Self-hosted and managed hosting sites typically have access to code editing, offering full developer control and customizability, whereas WordPress.com typically offers no access to code editing other than CSS.

In practice, WordPress.org sites can be changed in any way and integrate with any third-party tools such as Google Analytics or Facebook’s Pixel. WordPress.com sites are limited in this respect.

Support

Self-hosted and managed hosting typically come with a range of support. That said, it’s ultimately the responsibility of the user to manage their site and it is possible for the user to break the site. WordPress.com, however, comes with support that will solve any issue with the website. The benefit of this model is that it does not allow the user to break their own website.

Plans and Pricing

You need hosting and a domain name to use self-hosted or managed WordPress. These can be inexpensive, but you need to pay for them. WordPress.com, however, offers a free plan which allows you to create a website with the domain yourexamplename.wordpress.com. This has limited features, but it is free! WordPress.com also offers paid plans which introduce extra features at various tiered levels.

Security

WordPress is a secure software with a dedicated security team. A website is, however, public and can be a target for hackers. Self-hosted WordPress typically leaves responsibility for security with the user; whereas managed hosting and managed WordPress (including WordPress.com) can take care of security for the user.

Backups

Similar to security, self-hosted WordPress typically leaves responsibility for backups with the user; whereas managed hosting and managed WordPress (including WordPress.com) typically takes care of backups for user.

Should you choose WordPress.org or WordPress.com?

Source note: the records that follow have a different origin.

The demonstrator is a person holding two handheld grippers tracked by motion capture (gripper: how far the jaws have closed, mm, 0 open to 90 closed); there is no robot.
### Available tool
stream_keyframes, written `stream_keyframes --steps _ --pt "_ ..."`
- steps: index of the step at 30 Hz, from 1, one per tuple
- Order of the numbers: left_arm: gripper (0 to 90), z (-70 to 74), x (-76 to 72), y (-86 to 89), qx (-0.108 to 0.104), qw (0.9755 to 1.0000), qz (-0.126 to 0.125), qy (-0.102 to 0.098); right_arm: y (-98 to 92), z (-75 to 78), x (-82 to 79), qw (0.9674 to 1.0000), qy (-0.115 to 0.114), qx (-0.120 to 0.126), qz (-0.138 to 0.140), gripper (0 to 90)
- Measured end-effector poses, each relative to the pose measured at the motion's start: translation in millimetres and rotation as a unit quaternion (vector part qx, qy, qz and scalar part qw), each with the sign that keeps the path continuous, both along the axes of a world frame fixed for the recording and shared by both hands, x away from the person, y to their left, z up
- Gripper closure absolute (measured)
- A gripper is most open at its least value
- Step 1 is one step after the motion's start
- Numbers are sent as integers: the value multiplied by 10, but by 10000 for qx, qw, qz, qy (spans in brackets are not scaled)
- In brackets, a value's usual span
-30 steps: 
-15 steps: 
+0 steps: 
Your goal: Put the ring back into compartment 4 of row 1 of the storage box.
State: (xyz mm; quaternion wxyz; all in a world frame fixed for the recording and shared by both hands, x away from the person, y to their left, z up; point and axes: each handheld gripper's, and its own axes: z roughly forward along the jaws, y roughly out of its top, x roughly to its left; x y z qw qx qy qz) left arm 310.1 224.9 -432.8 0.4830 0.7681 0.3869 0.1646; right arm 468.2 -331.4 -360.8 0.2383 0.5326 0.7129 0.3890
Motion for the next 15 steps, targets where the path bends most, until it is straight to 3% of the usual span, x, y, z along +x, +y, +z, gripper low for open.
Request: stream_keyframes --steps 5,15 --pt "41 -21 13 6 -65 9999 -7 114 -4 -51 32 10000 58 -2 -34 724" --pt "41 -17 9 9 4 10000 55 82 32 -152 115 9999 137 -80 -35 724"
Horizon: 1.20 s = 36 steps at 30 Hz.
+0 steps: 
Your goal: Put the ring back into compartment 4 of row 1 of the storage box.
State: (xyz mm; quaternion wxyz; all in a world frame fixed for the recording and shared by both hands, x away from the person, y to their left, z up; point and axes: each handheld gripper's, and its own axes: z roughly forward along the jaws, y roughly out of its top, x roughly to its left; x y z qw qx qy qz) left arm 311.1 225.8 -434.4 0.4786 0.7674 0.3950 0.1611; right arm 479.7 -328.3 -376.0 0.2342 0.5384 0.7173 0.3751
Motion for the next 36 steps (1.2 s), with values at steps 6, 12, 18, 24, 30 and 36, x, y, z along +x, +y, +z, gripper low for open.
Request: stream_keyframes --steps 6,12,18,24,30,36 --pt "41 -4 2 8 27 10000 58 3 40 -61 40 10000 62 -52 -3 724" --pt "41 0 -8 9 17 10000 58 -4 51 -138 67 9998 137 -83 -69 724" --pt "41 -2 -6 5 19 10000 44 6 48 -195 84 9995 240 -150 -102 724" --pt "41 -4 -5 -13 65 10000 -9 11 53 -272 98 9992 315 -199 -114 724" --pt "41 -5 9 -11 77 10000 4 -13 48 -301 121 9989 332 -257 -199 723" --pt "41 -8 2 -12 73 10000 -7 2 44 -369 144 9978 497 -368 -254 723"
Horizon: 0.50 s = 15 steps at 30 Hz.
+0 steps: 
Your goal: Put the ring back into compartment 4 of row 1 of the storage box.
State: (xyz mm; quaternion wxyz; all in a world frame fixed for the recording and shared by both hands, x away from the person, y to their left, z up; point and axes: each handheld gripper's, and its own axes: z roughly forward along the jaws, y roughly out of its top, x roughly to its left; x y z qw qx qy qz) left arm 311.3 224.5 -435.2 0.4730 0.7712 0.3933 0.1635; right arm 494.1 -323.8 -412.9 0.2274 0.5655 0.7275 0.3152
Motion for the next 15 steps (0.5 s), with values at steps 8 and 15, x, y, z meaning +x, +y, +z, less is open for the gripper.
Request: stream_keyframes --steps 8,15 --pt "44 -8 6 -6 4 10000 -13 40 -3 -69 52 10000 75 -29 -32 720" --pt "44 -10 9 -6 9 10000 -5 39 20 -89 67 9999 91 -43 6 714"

The choice is up to you! Whether you’re using WordPress.org or WordPress.com, you’re still using WordPress. It’s a fantastic Content Management System to make blogs, websites, and apps.

We’ve discussed the key differences between the two options, including what’s involved with hosting, the cost differences, and practical differences between the software. You should consider these carefully and make the choice which best suits your needs now and in the future.

It’s all WordPress. Start publishing!